## RECORDS TO USE
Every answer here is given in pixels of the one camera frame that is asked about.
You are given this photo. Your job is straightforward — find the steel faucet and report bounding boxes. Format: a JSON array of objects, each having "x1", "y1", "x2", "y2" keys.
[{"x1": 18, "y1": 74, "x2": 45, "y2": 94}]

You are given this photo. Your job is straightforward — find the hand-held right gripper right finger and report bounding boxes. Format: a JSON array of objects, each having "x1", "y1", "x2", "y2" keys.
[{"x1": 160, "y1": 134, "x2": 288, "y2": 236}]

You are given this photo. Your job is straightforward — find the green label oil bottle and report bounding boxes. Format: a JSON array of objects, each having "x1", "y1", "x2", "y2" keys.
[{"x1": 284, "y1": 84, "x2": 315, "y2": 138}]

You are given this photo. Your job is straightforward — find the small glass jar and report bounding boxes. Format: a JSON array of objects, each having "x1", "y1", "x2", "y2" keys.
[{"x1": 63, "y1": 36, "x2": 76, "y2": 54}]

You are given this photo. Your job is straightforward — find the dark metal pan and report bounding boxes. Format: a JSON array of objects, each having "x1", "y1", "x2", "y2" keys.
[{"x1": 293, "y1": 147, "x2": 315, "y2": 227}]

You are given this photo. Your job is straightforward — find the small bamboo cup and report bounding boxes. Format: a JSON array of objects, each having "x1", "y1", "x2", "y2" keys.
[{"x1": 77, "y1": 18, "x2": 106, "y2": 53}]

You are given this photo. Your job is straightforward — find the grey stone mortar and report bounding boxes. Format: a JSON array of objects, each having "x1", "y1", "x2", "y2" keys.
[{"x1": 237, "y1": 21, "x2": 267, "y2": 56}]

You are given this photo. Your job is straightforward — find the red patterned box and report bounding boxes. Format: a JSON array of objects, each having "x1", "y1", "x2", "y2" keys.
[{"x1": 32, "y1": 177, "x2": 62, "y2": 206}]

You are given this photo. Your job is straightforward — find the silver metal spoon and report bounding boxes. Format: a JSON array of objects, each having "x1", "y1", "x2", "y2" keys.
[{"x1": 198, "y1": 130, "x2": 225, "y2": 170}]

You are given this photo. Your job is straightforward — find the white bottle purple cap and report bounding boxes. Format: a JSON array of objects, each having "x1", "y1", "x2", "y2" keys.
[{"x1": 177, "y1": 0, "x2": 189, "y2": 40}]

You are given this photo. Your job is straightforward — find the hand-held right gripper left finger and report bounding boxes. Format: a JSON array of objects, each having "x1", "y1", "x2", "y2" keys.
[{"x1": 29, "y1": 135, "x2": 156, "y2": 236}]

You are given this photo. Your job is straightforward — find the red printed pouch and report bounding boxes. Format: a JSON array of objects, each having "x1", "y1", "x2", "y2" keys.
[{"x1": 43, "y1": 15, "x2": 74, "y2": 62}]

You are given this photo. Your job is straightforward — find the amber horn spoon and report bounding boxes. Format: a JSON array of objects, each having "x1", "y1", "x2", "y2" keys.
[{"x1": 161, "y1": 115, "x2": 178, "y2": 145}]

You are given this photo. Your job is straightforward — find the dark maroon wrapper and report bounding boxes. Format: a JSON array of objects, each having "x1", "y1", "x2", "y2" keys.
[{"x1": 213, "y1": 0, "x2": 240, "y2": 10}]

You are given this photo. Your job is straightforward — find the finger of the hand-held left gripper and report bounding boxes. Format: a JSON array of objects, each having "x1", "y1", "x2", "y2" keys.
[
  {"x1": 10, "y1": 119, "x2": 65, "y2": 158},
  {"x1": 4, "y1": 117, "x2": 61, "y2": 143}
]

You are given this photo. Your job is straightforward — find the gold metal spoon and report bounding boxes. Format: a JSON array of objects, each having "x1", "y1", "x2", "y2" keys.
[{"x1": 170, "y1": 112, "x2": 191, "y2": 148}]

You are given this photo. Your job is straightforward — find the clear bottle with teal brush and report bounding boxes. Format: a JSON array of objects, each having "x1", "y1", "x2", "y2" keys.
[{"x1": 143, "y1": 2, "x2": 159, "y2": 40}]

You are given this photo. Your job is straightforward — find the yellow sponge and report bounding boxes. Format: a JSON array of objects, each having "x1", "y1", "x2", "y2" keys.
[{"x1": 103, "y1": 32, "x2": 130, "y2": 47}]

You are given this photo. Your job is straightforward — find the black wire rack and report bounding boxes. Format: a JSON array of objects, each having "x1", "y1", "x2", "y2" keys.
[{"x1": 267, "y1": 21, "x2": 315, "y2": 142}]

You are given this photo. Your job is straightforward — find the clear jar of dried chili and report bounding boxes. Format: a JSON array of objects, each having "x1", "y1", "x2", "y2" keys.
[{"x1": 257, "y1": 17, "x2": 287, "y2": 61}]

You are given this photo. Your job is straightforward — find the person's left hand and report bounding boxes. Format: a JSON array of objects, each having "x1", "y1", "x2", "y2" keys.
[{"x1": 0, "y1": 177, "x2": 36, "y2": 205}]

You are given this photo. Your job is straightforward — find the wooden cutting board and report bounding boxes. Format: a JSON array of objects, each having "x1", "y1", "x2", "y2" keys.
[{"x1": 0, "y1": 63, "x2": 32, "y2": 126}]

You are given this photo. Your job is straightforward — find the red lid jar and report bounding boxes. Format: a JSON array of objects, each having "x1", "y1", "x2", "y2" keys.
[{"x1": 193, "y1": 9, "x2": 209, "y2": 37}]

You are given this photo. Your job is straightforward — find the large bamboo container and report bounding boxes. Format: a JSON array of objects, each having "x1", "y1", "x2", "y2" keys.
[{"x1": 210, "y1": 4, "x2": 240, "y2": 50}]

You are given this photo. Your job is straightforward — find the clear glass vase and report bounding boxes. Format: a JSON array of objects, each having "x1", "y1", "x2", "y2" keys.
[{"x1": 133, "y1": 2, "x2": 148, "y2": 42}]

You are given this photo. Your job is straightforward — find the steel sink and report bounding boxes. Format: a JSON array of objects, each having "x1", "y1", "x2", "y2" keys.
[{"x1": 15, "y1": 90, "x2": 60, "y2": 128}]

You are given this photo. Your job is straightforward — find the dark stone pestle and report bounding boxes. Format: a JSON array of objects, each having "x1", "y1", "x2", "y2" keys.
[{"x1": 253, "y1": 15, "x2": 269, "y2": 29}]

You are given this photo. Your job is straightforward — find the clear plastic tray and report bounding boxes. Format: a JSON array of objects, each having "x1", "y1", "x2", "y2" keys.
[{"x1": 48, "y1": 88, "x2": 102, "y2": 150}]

## WHAT IS BEING ASKED
Every line above must be reproduced exactly as it stands.

## WRITTEN RESPONSE
Every answer here is given in pixels of the one camera frame that is asked about.
You are given this photo. Your job is straightforward — find the steel faucet and report bounding boxes. Format: a JSON array of objects, each having "x1", "y1", "x2", "y2" keys.
[{"x1": 18, "y1": 74, "x2": 45, "y2": 94}]

You are given this photo. Your job is straightforward — find the hand-held right gripper right finger and report bounding boxes. Format: a JSON array of objects, each having "x1", "y1", "x2", "y2" keys.
[{"x1": 160, "y1": 134, "x2": 288, "y2": 236}]

You are given this photo. Your job is straightforward — find the green label oil bottle and report bounding boxes. Format: a JSON array of objects, each having "x1", "y1", "x2", "y2" keys.
[{"x1": 284, "y1": 84, "x2": 315, "y2": 138}]

You are given this photo. Your job is straightforward — find the small glass jar and report bounding boxes. Format: a JSON array of objects, each having "x1", "y1", "x2", "y2" keys.
[{"x1": 63, "y1": 36, "x2": 76, "y2": 54}]

You are given this photo. Your job is straightforward — find the dark metal pan and report bounding boxes. Format: a JSON array of objects, each having "x1", "y1", "x2", "y2" keys.
[{"x1": 293, "y1": 147, "x2": 315, "y2": 227}]

You are given this photo. Your job is straightforward — find the small bamboo cup and report bounding boxes. Format: a JSON array of objects, each having "x1", "y1", "x2", "y2" keys.
[{"x1": 77, "y1": 18, "x2": 106, "y2": 53}]

You are given this photo. Your job is straightforward — find the grey stone mortar and report bounding boxes. Format: a JSON array of objects, each having "x1", "y1", "x2", "y2" keys.
[{"x1": 237, "y1": 21, "x2": 267, "y2": 56}]

You are given this photo. Your job is straightforward — find the red patterned box and report bounding boxes. Format: a JSON array of objects, each having "x1", "y1", "x2", "y2" keys.
[{"x1": 32, "y1": 177, "x2": 62, "y2": 206}]

You are given this photo. Your job is straightforward — find the silver metal spoon and report bounding boxes. Format: a JSON array of objects, each having "x1", "y1", "x2", "y2" keys.
[{"x1": 198, "y1": 130, "x2": 225, "y2": 170}]

You are given this photo. Your job is straightforward — find the white bottle purple cap and report bounding boxes. Format: a JSON array of objects, each having "x1", "y1", "x2", "y2" keys.
[{"x1": 177, "y1": 0, "x2": 189, "y2": 40}]

You are given this photo. Your job is straightforward — find the hand-held right gripper left finger and report bounding boxes. Format: a JSON array of objects, each having "x1", "y1", "x2", "y2" keys.
[{"x1": 29, "y1": 135, "x2": 156, "y2": 236}]

You are given this photo. Your job is straightforward — find the red printed pouch and report bounding boxes. Format: a JSON array of objects, each having "x1", "y1", "x2", "y2" keys.
[{"x1": 43, "y1": 15, "x2": 74, "y2": 62}]

You are given this photo. Your job is straightforward — find the amber horn spoon and report bounding boxes. Format: a JSON array of objects, each having "x1", "y1", "x2", "y2" keys.
[{"x1": 161, "y1": 115, "x2": 178, "y2": 145}]

You are given this photo. Your job is straightforward — find the dark maroon wrapper and report bounding boxes. Format: a JSON array of objects, each having "x1", "y1", "x2", "y2" keys.
[{"x1": 213, "y1": 0, "x2": 240, "y2": 10}]

You are given this photo. Your job is straightforward — find the finger of the hand-held left gripper and report bounding boxes. Format: a JSON array of objects, each having "x1", "y1", "x2", "y2" keys.
[
  {"x1": 10, "y1": 119, "x2": 65, "y2": 158},
  {"x1": 4, "y1": 117, "x2": 61, "y2": 143}
]

You are given this photo. Your job is straightforward — find the gold metal spoon and report bounding boxes. Format: a JSON array of objects, each having "x1", "y1", "x2", "y2" keys.
[{"x1": 170, "y1": 112, "x2": 191, "y2": 148}]

You are given this photo. Your job is straightforward — find the clear bottle with teal brush and report bounding boxes. Format: a JSON array of objects, each having "x1", "y1", "x2", "y2" keys.
[{"x1": 143, "y1": 2, "x2": 159, "y2": 40}]

You are given this photo. Your job is straightforward — find the yellow sponge and report bounding boxes. Format: a JSON array of objects, each having "x1", "y1", "x2", "y2" keys.
[{"x1": 103, "y1": 32, "x2": 130, "y2": 47}]

You are given this photo. Your job is straightforward — find the black wire rack and report bounding boxes. Format: a JSON array of objects, each having "x1", "y1", "x2", "y2" keys.
[{"x1": 267, "y1": 21, "x2": 315, "y2": 142}]

You are given this photo. Your job is straightforward — find the clear jar of dried chili and report bounding boxes. Format: a JSON array of objects, each having "x1", "y1", "x2", "y2" keys.
[{"x1": 257, "y1": 17, "x2": 287, "y2": 61}]

You are given this photo. Your job is straightforward — find the person's left hand and report bounding boxes. Format: a JSON array of objects, each having "x1", "y1", "x2", "y2" keys.
[{"x1": 0, "y1": 177, "x2": 36, "y2": 205}]

You are given this photo. Your job is straightforward — find the wooden cutting board and report bounding boxes. Format: a JSON array of objects, each having "x1", "y1", "x2", "y2" keys.
[{"x1": 0, "y1": 63, "x2": 32, "y2": 126}]

You are given this photo. Your job is straightforward — find the red lid jar and report bounding boxes. Format: a JSON array of objects, each having "x1", "y1", "x2", "y2" keys.
[{"x1": 193, "y1": 9, "x2": 209, "y2": 37}]

You are given this photo. Your job is straightforward — find the large bamboo container and report bounding boxes. Format: a JSON array of objects, each having "x1", "y1", "x2", "y2" keys.
[{"x1": 210, "y1": 4, "x2": 240, "y2": 50}]

You are given this photo. Your job is straightforward — find the clear glass vase and report bounding boxes. Format: a JSON array of objects, each having "x1", "y1", "x2", "y2" keys.
[{"x1": 133, "y1": 2, "x2": 148, "y2": 42}]

You are given this photo. Your job is straightforward — find the steel sink and report bounding boxes. Format: a JSON array of objects, each having "x1", "y1", "x2", "y2" keys.
[{"x1": 15, "y1": 90, "x2": 60, "y2": 128}]

You are given this photo. Your job is straightforward — find the dark stone pestle and report bounding boxes. Format: a JSON array of objects, each having "x1", "y1", "x2", "y2" keys.
[{"x1": 253, "y1": 15, "x2": 269, "y2": 29}]

You are given this photo. Your job is straightforward — find the clear plastic tray and report bounding boxes. Format: a JSON array of objects, each having "x1", "y1", "x2", "y2" keys.
[{"x1": 48, "y1": 88, "x2": 102, "y2": 150}]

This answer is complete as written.